◆ **Task prompt**:
In the records that follow, locate every line with "gripper" and extract it.

┌─ Data shown

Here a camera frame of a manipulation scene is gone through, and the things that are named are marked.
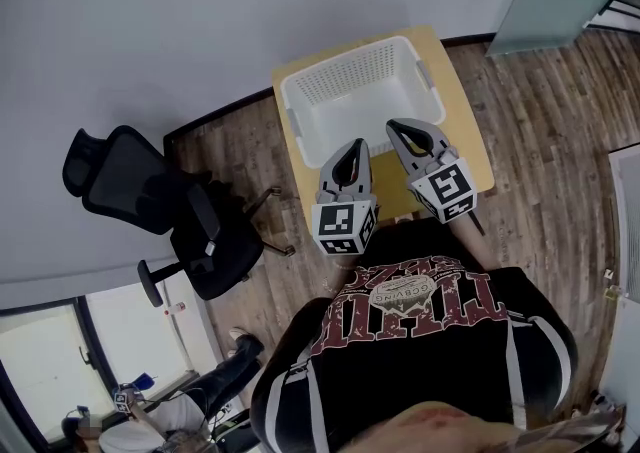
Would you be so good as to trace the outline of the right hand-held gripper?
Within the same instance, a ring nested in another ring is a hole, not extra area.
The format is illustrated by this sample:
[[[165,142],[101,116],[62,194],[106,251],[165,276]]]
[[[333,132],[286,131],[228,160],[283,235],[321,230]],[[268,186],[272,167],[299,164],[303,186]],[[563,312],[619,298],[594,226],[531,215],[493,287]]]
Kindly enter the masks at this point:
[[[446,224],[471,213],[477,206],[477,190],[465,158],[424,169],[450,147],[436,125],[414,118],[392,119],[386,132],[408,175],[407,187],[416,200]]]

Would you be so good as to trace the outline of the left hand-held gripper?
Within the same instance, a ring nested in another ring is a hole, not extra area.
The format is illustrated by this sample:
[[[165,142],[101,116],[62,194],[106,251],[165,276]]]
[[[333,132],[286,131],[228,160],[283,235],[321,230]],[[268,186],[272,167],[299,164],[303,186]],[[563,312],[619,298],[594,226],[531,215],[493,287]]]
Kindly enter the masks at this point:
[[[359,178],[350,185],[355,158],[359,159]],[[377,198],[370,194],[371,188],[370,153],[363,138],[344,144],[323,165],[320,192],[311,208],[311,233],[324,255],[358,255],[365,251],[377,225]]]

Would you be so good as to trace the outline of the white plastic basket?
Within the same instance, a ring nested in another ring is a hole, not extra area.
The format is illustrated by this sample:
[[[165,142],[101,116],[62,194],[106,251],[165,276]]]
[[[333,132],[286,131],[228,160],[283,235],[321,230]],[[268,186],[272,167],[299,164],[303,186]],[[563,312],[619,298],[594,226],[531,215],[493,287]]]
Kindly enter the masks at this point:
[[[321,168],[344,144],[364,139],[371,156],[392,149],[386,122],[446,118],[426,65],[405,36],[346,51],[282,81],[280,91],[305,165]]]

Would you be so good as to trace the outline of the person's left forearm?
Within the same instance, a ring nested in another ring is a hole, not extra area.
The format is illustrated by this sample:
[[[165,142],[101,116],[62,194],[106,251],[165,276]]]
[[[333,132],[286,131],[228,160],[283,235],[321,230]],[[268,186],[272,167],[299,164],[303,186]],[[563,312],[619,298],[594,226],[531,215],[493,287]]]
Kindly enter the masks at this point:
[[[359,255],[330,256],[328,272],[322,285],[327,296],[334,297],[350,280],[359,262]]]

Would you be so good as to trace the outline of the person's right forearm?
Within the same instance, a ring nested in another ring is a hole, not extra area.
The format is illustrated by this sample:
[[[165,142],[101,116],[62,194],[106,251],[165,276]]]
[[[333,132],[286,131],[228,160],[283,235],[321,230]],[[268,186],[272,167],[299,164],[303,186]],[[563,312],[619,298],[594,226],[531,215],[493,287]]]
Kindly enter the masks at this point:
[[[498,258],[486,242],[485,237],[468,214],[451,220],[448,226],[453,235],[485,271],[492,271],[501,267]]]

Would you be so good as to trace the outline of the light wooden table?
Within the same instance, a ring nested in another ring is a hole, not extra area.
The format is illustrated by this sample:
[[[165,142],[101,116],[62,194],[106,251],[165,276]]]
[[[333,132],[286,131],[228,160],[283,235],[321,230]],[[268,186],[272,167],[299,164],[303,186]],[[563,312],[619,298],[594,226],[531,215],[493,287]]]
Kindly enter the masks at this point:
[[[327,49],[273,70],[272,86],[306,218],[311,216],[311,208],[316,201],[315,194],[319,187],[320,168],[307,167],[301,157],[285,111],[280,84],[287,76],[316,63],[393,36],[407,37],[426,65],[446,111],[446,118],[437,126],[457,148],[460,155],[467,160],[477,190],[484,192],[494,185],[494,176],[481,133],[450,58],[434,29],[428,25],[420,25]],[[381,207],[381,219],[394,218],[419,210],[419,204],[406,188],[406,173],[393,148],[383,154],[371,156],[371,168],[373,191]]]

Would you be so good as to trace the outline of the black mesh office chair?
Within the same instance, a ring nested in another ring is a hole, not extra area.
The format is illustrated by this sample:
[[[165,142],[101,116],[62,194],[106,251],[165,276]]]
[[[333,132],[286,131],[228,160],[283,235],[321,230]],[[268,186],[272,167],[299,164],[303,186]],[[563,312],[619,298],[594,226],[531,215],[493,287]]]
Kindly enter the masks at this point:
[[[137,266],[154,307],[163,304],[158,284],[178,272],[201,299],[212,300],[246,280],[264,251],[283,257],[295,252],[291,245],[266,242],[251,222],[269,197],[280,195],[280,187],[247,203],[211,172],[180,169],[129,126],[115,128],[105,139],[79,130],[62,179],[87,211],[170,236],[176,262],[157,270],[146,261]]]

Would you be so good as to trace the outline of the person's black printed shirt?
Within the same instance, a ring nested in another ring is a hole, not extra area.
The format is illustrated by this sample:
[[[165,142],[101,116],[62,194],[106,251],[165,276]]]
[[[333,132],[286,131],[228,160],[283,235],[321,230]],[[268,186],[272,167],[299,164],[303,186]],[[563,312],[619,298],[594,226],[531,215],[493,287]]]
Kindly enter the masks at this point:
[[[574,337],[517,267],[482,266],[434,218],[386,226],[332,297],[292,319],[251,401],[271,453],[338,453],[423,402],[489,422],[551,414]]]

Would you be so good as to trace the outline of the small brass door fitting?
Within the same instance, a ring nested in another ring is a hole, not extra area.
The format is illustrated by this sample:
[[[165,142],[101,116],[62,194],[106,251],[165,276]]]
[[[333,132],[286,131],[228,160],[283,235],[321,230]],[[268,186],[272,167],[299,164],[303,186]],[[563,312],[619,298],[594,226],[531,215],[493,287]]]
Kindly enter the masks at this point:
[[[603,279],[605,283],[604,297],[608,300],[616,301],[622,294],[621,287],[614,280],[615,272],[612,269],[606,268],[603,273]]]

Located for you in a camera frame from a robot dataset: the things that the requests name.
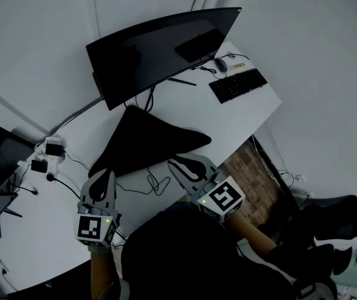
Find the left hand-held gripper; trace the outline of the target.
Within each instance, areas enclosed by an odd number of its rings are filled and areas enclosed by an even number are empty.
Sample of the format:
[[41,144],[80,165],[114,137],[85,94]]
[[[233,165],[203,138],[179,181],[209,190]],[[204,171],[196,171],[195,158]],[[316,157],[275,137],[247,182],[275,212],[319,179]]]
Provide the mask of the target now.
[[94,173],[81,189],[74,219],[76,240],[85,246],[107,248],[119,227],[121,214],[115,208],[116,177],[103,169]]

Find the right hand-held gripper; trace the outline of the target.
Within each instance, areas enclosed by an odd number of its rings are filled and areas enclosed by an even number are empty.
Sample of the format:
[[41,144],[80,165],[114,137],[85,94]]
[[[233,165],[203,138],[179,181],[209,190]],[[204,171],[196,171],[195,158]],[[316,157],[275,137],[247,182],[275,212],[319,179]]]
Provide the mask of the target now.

└─

◆ **Answer to this problem**:
Would you be so good as to trace the outline of the right hand-held gripper?
Would you be so good as to trace the outline of the left hand-held gripper?
Find the left hand-held gripper; trace the outline of the target.
Find the right hand-held gripper; trace the outline of the target.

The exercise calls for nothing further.